Dari rekam jejak tim Oranye, Sneijder masih diandalkan hingga kualifikasi Piala Eropa 2016 dan Piala Dunia 2018. Sementara Robben masih memperkuat tim Oranye hingga kualifikasi Piala Dunia 2018. Adapun nama Van Persie masih ada di skuad Belanda pada kualifikasi Piala Eropa 2016.
Untuk negara yang timnya tiga kali menjadi finalis Piala Dunia, yakni 1974, 1978, dan 2010, gagal lolos kualifikasi di kedua perhelatan itu tentu aib tak termaafkan di mata fans. Terlebih, Belanda pernah tampil sebagai juara Eropa pada perhelatan 1988, melalui aksi menawan trio Ruud Gullit, Marco van Basten, dan Frank Rijkaard.
Upaya keras evolusi tim Belanda diprediksi berakhir manis hingga sebelum laga 16 besar melawan Ceko. Betapa tidak? Belanda lolos bermodal tiga kemenangan di Grup C, sementara Ceko hanya menjadi peringkat ketiga Grup D. Tim asuhan Jaroslav Silhavy hanya sekali menang, plus sekali seri dan sekali kalah.
Namun, apa yang tersaji di atas kertas tak selamanya terbukti di lapangan hijau.
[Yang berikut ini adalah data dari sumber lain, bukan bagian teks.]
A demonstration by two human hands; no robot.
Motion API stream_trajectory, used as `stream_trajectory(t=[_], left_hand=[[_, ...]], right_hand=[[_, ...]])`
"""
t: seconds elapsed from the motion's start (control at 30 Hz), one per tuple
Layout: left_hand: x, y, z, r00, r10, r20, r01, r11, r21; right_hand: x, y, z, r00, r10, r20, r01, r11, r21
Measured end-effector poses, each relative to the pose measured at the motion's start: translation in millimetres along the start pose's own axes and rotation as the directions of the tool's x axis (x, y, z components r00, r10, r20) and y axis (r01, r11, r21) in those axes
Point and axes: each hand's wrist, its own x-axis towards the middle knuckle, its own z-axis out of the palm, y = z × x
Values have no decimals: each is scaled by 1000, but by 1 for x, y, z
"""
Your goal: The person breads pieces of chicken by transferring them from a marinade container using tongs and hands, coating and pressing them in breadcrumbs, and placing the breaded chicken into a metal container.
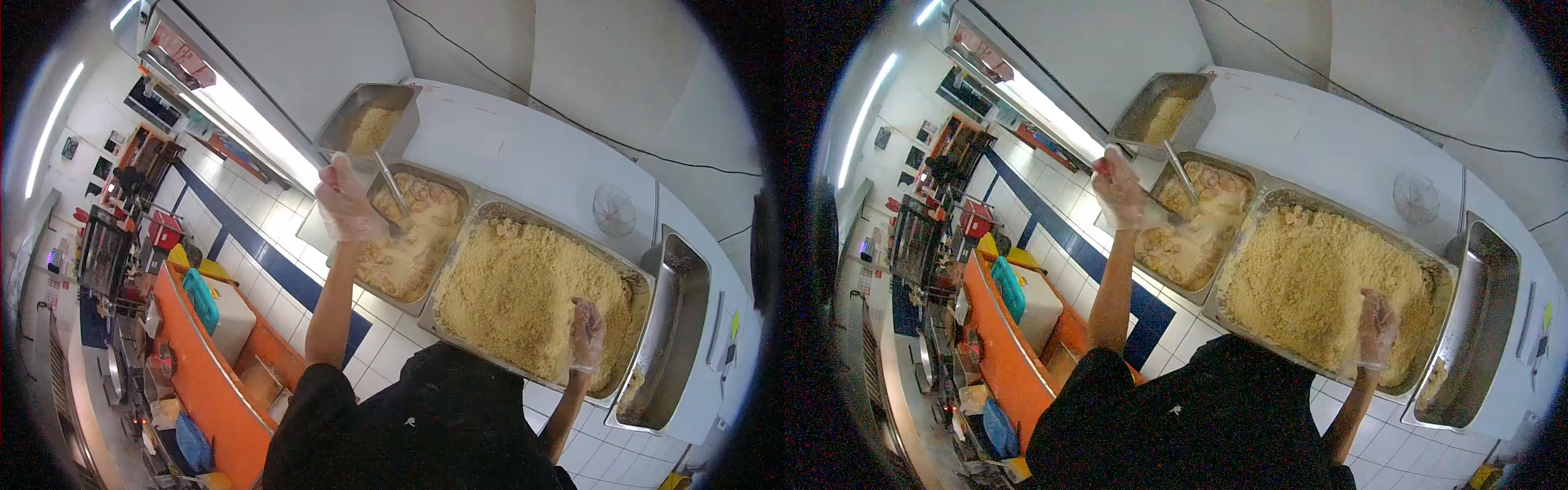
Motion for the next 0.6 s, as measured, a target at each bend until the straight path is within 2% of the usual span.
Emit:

Belanda kepayahan mencetak gol ke gawang Ceko pada laga di Stadion Puskas Arena, Budapest, Hongaria, 27 Juni 2021.
Salah satu kuncinya, Ceko tidak begitu saja membiarkan pemain Belanda memainkan umpan satu-dua dari kaki ke kaki, dengan marking ke pemain-pemain Belanda yang menguasai bola. Tak pelak, Belanda terpaksa memainkan umpan-umpan yang cenderung panjang. Tiki-taka pun menemui jalan buntu.
Optimisme Belanda berubah menjadi malapetaka ketika Mathijs de Ligt menyentuh bola dengan tangan di seputar kotak penalti.
Optimisme Belanda berubah menjadi malapetaka ketika Mathijs de Ligt menyentuh bola dengan tangan di seputar kotak penalti. Wasit Sergei Karasev mengganjar De Ligt dengan kartu merah langsung karena dinilai menghalangi terjadinya gol. Maklum, andai bola natural bergulir, gawang Maarten Stekelenburg terancam, meskipun terancam bukan berarti pasti berbuah gol.
Ceko lantas ”menghukum” Belanda dengan dua gol, satu oleh Tomas Holes yang juga ”Star of The Match”, plus satu lagi oleh striker Patrik Schick. Dalam wawancaranya dengan tabloid Sport, Schick yang juga penyerang Bayer Leverkusen itu berujar, ”Belanda mungkin punya pemain-pemain dengan kemampuan individual lebih baik, tetapi kami telah menunjukkan spirit tim.”
Begitulah, permainan kolektif Ceko mampu meredam tiki-taka Belanda, tim yang lebih difavoritkan. Apa daya, setelah gagal lolos kualifikasi Piala Eropa 2016 dan Piala Dunia 2018, Belanda belum bisa sepenuhnya bangkit di Piala Eropa 2020. Perlu waktu bagi tim hasil regenerasi ini untuk lebih matang beberapa tahun ke depan.